The announcement was made yesterday to the South African News Agency. This comes after there were contradictory statements between the police and state security ministers who blamed each other after the eruption of riots in the country.

“The Joint Standing Committee on Intelligence (JSCI) chairperson Jerome Maake has recently received approval from the Houses of Parliament to embark on an inquiry into allegations of intelligence failures by the intelligence services.

“Maake said that following the outbreak of the events of violence and looting that took place in KwaZulu-Natal and Gauteng provinces in July, which some South Africans attributed to the intelligence failure, the JSCI engaged with the intelligence services on 15 and 16 July 2021 to perform its oversight role, as outlined in the Constitution and the law.”

The committee received full briefings on the July unrests from the intelligence services.
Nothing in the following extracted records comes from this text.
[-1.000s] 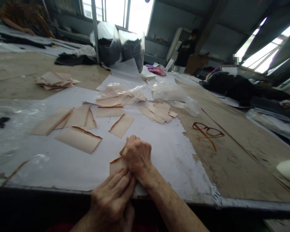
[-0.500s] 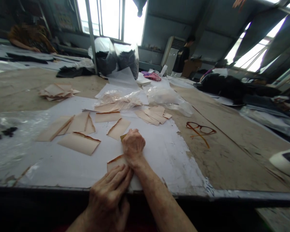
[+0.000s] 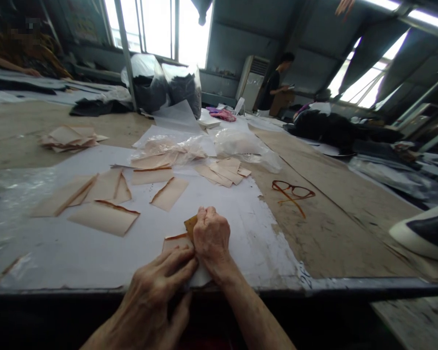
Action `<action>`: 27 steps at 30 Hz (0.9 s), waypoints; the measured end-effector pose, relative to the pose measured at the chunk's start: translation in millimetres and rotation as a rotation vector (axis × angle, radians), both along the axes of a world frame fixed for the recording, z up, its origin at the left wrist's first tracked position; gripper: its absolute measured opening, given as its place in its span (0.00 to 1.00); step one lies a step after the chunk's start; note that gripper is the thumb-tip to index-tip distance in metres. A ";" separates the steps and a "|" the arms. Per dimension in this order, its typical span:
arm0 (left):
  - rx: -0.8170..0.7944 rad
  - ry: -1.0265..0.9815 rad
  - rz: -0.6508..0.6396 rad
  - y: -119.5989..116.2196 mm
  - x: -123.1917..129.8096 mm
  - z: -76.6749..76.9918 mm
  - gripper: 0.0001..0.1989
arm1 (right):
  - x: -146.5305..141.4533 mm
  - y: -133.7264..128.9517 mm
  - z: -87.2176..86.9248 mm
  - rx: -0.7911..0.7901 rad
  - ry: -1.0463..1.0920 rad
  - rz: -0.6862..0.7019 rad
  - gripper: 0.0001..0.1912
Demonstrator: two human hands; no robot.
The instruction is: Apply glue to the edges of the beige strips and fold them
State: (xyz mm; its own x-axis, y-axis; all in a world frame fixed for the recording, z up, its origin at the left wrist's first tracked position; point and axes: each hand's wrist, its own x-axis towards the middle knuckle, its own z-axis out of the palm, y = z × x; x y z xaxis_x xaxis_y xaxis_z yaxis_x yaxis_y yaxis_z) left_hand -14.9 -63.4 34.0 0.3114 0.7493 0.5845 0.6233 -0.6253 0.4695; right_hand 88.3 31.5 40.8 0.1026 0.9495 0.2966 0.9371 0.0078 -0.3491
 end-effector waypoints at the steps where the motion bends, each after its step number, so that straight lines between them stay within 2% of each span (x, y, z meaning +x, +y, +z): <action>1: 0.030 -0.023 0.010 -0.7 0.4 -1.6 0.17 | -0.1 1.1 -1.2 -0.011 -0.018 -0.015 0.15; 3: 0.135 -0.018 0.067 -3.3 2.2 -8.1 0.16 | -1.4 1.8 -2.1 -0.025 -0.047 -0.030 0.15; 6: 0.273 0.102 0.175 -8.0 7.5 -20.7 0.18 | -2.7 1.3 -1.5 -0.023 -0.045 -0.030 0.15; 9: 0.301 0.163 0.246 -10.7 12.5 -29.4 0.19 | 0.5 -0.3 0.1 0.008 0.012 -0.011 0.15; 13: 0.330 0.184 0.255 -9.4 13.2 -36.3 0.18 | 6.7 -9.1 4.4 0.123 0.088 0.045 0.18; 15: 0.355 0.170 0.240 -7.8 12.8 -40.2 0.17 | 5.9 -14.5 5.5 0.166 0.022 0.108 0.18; 18: 0.362 0.103 0.227 -5.8 14.2 -45.6 0.16 | -1.3 -17.6 3.5 0.115 -0.143 0.157 0.16; 21: 0.358 0.018 0.242 -4.7 17.8 -48.3 0.15 | -10.2 -13.0 -1.2 0.054 -0.265 0.104 0.15; 27: 0.389 -0.070 0.268 -2.6 23.4 -45.7 0.17 | -19.6 -1.8 -5.4 0.054 -0.388 0.057 0.14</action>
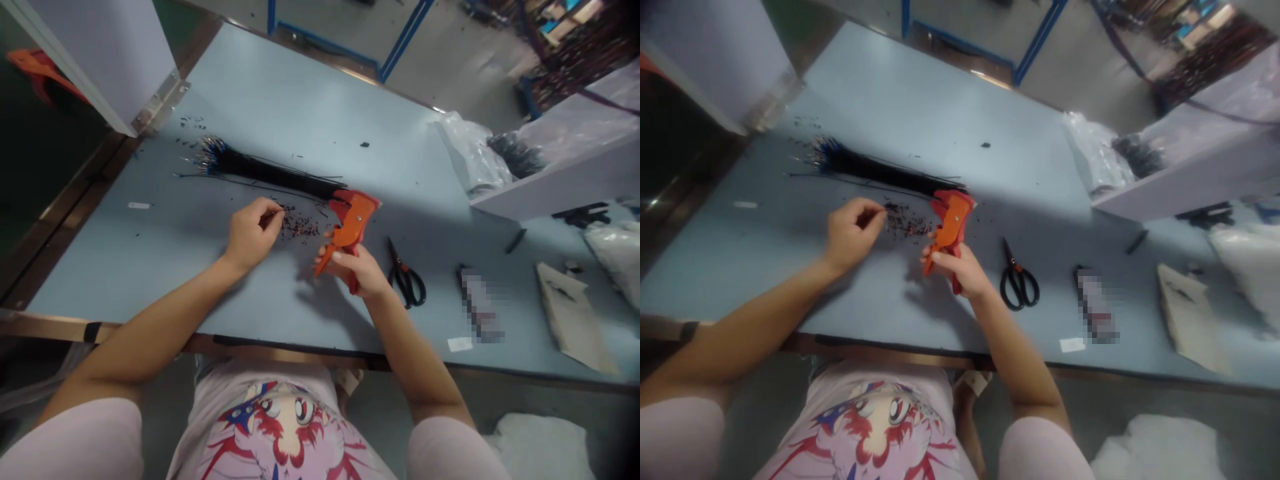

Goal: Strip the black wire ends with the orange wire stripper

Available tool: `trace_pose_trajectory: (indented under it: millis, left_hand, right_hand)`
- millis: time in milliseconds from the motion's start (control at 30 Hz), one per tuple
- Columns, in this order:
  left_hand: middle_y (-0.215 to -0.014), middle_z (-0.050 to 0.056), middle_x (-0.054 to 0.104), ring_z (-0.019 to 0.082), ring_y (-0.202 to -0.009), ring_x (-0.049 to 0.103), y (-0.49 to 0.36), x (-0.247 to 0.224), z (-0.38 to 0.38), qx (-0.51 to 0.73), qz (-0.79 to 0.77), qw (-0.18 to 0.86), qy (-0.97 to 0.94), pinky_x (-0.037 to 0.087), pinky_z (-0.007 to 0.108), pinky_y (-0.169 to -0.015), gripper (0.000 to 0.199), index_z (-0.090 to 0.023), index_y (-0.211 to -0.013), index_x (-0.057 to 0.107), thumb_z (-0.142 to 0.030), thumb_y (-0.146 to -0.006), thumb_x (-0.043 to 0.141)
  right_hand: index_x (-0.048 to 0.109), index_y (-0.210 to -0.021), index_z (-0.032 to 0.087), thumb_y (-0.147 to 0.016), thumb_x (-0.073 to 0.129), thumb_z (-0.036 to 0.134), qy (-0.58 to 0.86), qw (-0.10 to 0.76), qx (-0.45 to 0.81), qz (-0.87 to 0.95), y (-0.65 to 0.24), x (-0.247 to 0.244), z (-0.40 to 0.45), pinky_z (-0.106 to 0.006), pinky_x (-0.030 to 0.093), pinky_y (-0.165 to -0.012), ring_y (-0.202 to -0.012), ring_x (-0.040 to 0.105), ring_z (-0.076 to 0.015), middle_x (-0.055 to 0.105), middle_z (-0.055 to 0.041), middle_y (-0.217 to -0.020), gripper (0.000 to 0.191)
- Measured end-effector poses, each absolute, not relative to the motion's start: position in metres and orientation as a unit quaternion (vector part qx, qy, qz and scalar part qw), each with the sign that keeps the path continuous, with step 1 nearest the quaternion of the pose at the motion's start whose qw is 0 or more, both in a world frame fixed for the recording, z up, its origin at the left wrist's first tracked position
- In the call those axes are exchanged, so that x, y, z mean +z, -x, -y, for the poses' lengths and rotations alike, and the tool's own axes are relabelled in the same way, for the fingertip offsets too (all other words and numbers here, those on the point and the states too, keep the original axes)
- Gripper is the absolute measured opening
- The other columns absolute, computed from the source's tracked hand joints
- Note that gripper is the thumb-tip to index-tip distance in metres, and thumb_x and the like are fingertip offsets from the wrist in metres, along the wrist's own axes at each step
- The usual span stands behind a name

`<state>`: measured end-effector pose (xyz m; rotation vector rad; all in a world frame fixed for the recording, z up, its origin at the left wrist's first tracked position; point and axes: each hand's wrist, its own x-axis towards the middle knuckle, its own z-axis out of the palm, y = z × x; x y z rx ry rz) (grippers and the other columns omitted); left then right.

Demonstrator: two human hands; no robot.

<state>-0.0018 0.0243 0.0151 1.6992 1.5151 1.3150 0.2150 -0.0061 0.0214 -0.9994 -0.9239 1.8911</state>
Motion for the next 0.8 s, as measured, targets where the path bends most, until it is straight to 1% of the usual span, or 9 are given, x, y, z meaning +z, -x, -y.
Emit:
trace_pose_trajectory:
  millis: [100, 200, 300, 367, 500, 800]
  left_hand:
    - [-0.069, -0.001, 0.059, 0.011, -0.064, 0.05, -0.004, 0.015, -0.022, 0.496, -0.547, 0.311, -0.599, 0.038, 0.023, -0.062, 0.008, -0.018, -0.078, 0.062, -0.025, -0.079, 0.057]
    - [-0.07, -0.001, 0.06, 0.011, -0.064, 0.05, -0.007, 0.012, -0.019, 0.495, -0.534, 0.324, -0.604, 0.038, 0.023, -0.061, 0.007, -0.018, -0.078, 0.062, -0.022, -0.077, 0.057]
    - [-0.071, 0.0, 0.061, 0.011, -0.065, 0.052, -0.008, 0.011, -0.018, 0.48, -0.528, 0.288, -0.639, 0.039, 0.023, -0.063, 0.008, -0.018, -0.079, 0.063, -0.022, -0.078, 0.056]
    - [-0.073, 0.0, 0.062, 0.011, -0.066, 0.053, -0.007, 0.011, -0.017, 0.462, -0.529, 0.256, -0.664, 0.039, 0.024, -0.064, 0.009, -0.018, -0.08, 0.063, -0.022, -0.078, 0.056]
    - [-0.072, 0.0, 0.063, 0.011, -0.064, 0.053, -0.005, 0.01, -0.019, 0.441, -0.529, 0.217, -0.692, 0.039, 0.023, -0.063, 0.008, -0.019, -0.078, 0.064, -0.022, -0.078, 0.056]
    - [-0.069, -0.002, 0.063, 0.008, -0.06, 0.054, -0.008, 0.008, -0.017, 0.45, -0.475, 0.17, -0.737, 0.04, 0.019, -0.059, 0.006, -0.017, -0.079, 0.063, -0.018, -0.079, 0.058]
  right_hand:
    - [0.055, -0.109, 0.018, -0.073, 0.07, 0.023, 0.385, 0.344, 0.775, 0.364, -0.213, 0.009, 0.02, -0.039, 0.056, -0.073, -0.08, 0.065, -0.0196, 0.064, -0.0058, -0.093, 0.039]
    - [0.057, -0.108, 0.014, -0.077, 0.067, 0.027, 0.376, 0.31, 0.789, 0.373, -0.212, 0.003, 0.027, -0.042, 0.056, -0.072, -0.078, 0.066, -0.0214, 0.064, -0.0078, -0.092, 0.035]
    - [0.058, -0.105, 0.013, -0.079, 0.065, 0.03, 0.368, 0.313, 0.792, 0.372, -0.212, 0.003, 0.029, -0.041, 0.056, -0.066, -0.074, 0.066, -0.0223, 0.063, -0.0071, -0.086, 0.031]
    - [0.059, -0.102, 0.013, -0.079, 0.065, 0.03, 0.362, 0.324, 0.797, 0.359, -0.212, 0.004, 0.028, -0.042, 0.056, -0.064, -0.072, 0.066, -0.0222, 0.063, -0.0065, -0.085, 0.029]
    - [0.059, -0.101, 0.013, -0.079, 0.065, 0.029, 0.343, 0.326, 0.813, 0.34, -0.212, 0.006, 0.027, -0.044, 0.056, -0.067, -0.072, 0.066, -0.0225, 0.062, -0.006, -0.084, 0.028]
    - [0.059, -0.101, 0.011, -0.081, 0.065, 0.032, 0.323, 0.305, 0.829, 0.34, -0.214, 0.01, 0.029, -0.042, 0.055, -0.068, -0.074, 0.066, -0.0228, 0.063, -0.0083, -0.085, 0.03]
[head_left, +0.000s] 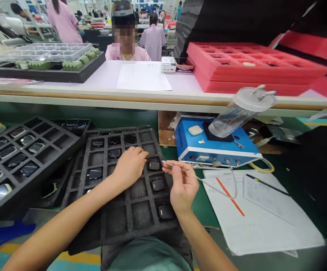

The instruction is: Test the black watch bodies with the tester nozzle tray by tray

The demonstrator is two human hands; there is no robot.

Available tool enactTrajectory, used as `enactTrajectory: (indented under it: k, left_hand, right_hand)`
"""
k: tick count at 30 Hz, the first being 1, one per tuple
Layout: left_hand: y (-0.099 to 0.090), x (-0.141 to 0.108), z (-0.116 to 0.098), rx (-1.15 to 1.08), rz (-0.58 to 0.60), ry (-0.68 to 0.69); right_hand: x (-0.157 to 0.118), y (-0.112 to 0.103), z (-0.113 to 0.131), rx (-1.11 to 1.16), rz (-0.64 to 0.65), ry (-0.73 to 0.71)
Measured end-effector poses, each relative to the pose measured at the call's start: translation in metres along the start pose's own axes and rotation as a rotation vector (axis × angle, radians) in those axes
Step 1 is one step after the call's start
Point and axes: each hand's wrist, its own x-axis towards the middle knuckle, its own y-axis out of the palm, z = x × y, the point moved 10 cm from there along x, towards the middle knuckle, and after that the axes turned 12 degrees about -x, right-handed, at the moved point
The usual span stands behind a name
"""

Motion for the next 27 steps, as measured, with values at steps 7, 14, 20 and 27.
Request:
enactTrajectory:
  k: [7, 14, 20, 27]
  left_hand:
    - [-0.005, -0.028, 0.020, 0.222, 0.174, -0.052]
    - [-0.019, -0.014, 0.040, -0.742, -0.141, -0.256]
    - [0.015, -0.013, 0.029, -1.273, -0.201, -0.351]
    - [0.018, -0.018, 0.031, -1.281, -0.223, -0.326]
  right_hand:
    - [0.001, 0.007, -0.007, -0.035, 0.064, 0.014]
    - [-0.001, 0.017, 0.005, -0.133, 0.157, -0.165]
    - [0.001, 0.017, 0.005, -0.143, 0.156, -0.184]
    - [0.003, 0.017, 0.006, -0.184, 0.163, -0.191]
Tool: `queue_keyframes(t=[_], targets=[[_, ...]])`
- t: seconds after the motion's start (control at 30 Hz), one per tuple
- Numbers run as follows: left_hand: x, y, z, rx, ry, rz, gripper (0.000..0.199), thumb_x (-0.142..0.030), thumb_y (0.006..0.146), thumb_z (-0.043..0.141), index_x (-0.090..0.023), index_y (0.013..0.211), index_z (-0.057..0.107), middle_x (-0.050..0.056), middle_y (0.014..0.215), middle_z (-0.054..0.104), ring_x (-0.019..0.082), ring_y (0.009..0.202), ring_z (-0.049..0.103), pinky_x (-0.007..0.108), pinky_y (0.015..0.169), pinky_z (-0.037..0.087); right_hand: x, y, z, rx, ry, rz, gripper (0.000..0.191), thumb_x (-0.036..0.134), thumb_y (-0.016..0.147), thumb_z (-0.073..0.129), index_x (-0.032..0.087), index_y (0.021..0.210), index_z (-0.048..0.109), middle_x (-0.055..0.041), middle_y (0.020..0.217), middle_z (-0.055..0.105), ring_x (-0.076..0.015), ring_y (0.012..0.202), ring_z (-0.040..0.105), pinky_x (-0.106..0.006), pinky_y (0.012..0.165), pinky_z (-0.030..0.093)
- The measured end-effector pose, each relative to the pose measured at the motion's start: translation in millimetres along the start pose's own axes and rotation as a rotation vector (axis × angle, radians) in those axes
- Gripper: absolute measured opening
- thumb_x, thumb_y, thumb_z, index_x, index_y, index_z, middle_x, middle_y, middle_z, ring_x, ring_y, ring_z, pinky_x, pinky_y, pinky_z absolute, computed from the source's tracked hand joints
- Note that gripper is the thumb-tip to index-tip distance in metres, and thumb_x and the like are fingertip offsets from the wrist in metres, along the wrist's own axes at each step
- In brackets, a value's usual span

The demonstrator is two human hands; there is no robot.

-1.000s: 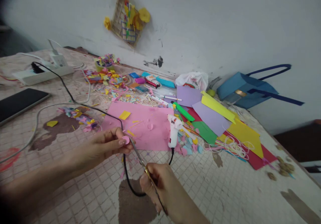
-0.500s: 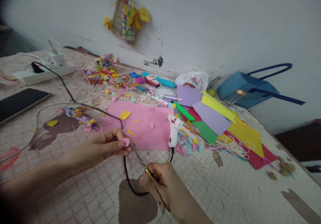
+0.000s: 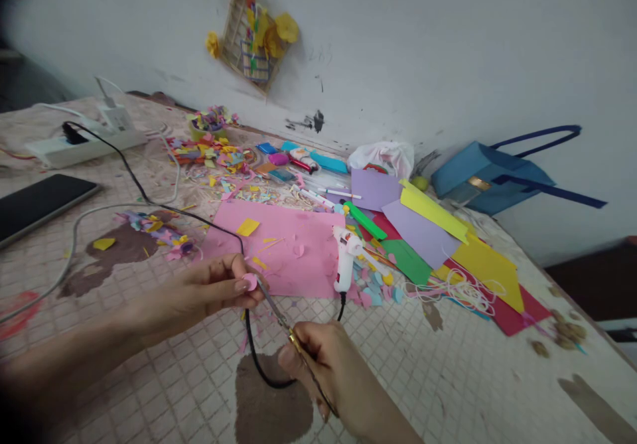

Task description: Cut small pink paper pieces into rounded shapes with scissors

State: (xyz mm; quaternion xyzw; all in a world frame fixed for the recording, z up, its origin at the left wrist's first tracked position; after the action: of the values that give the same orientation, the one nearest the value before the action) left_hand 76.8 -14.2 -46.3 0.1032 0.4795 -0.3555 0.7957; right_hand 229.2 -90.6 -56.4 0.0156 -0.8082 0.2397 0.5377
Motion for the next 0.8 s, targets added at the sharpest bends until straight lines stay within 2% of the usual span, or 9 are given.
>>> queue_keyframes(t=[0.23, 0.43, 0.53, 0.67, 0.8], targets=[[1, 0, -1.1, 0.02, 0.002, 0.0, 0.011, -0.021, 0.079, 0.066, -0.015, 0.074, 0.058, 0.0, 0.08, 0.068, 0.01, 0.078, 0.061, 0.024, 0.078, 0.045, 5, 0, 0, 0.006, 0.023, -0.044, 0.053, 0.066, 0.081, 0.041, 0.018, 0.059, 0.044, 0.0088, 0.037, 0.035, -0.0055, 0.032, 0.027, -0.02, 0.037, 0.021], [-2, 0, -0.1, 0.045, 0.014, 0.018, 0.009, -0.019, 0.08, 0.065, -0.015, 0.074, 0.059, 0.0, 0.082, 0.068, 0.009, 0.077, 0.062, 0.022, 0.074, 0.046, 9, 0, 0, 0.023, 0.06, -0.012, 0.049, 0.061, 0.083, 0.043, 0.019, 0.056, 0.042, 0.01, 0.034, 0.031, -0.0049, 0.031, 0.025, -0.019, 0.037, 0.021], [-3, -1, 0.1, 0.022, 0.012, 0.007, 0.009, -0.02, 0.079, 0.065, -0.015, 0.073, 0.06, 0.001, 0.08, 0.068, 0.01, 0.077, 0.062, 0.024, 0.075, 0.046, 12, -1, 0, 0.022, 0.077, -0.021, 0.048, 0.06, 0.082, 0.044, 0.019, 0.056, 0.042, 0.0098, 0.035, 0.032, -0.0047, 0.031, 0.024, -0.019, 0.036, 0.02], [-2, -3, 1.6, -0.016, -0.045, 0.022, 0.009, -0.021, 0.079, 0.066, -0.016, 0.073, 0.06, 0.002, 0.081, 0.067, 0.012, 0.078, 0.062, 0.027, 0.078, 0.047, 12, -1, 7, 0.035, 0.089, -0.016, 0.054, 0.07, 0.078, 0.039, 0.019, 0.06, 0.043, 0.0081, 0.039, 0.035, -0.005, 0.032, 0.027, -0.018, 0.033, 0.019], [3, -5, 2.7, -0.109, -0.134, 0.039, 0.01, -0.02, 0.08, 0.064, -0.016, 0.073, 0.06, 0.0, 0.078, 0.064, 0.011, 0.076, 0.061, 0.026, 0.077, 0.047, 8, 3, 16, 0.003, 0.076, -0.046, 0.062, 0.077, 0.076, 0.031, 0.018, 0.065, 0.044, 0.0061, 0.046, 0.038, -0.0047, 0.034, 0.032, -0.016, 0.032, 0.023]])
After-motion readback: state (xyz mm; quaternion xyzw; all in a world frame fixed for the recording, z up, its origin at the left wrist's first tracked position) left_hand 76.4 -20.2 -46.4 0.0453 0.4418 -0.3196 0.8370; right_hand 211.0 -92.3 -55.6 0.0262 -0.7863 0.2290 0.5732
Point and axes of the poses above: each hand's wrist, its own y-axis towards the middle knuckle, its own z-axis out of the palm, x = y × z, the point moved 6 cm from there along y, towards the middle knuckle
The committee explained that not all information would be disclosed to the public in the investigations.

“The inquiry will only be confined to the mandate of the JSCI as contained in the Constitution, the applicable legislation, and Joint Rules of Parliament. Some information will be contained in the annual report of the JSCI to be published soon. The High-Level Review Panel (HLRP) report reflects the challenges in the intelligence services and what needs to be done.”

Maake continued: “The Legacy Report of the Fifth Parliament also indicates the same challenges. However, the JSCI is concerned with the slow implementation of the recommendations and has expressed its position to the appropriate implementing authorities.

“It is for this reason that several special meetings were held in Pretoria with the Minister of State Security and the State Security Agency (SSA), even at the peak of the Covid-19 pandemic as reflected in the annual report of the JSCI which is going to be published. The committee continues to urge the SSA to implement the recommendations without delay and to continue reporting every quarter,” Maake said.

Speaking on other investigations with regards to the proceedings at the Judicial Commission of Inquiry into the Allegations of State Capture, Corruption, and Fraud in the Public Sector, including organs of state, Maake said the JSCI is following and awaits the report of the commission.

Meanwhile, Maake welcomed the changes made by President Cyril Ramaphosa during his cabinet reshuffle.

He commended the relocation of SSA in the Presidency, noting this is in line with international best practices where the most advanced intelligence agencies report directly to the president.